■ **EXERCISE DESCRIPTION**
Would you reproduce exactly the lines below from the one holding "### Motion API" through the one holding "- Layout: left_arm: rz", inclusive, and no others?

■ **GIVEN INFORMATION**
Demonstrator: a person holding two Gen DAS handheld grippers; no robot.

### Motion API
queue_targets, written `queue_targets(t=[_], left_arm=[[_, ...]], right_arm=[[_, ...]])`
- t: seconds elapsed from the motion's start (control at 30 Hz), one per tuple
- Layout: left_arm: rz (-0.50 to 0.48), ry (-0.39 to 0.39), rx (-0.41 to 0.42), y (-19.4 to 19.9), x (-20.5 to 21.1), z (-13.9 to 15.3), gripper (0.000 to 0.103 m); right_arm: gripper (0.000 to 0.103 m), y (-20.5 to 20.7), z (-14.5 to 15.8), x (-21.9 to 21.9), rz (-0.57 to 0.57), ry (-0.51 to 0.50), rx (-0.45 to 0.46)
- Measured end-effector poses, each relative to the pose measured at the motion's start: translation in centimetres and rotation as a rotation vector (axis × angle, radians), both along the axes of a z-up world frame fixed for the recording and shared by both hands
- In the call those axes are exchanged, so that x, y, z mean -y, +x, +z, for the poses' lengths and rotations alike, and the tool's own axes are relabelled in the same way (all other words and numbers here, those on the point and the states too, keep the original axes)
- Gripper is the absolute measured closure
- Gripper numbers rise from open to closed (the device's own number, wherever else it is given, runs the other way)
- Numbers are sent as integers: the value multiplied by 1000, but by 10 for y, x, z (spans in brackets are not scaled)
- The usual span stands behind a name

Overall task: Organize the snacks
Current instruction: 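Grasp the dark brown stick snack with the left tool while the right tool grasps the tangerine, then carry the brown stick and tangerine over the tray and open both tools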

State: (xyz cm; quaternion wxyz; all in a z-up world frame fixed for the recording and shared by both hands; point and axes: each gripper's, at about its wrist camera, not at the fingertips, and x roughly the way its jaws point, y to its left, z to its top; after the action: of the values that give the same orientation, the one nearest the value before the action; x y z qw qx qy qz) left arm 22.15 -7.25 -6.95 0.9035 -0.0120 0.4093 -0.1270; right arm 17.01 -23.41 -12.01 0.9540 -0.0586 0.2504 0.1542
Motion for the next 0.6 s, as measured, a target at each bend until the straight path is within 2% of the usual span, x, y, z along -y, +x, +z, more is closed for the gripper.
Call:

■ **RESULT BELOW**
### Motion API
queue_targets, written `queue_targets(t=[_], left_arm=[[_, ...]], right_arm=[[_, ...]])`
- t: seconds elapsed from the motion's start (control at 30 Hz), one per tuple
- Layout: left_arm: rz (-0.50 to 0.48), ry (-0.39 to 0.39), rx (-0.41 to 0.42), y (-19.4 to 19.9), x (-20.5 to 21.1), z (-13.9 to 15.3), gripper (0.000 to 0.103 m); right_arm: gripper (0.000 to 0.103 m), y (-20.5 to 20.7), z (-14.5 to 15.8), x (-21.9 to 21.9), rz (-0.57 to 0.57), ry (-0.51 to 0.50), rx (-0.45 to 0.46)

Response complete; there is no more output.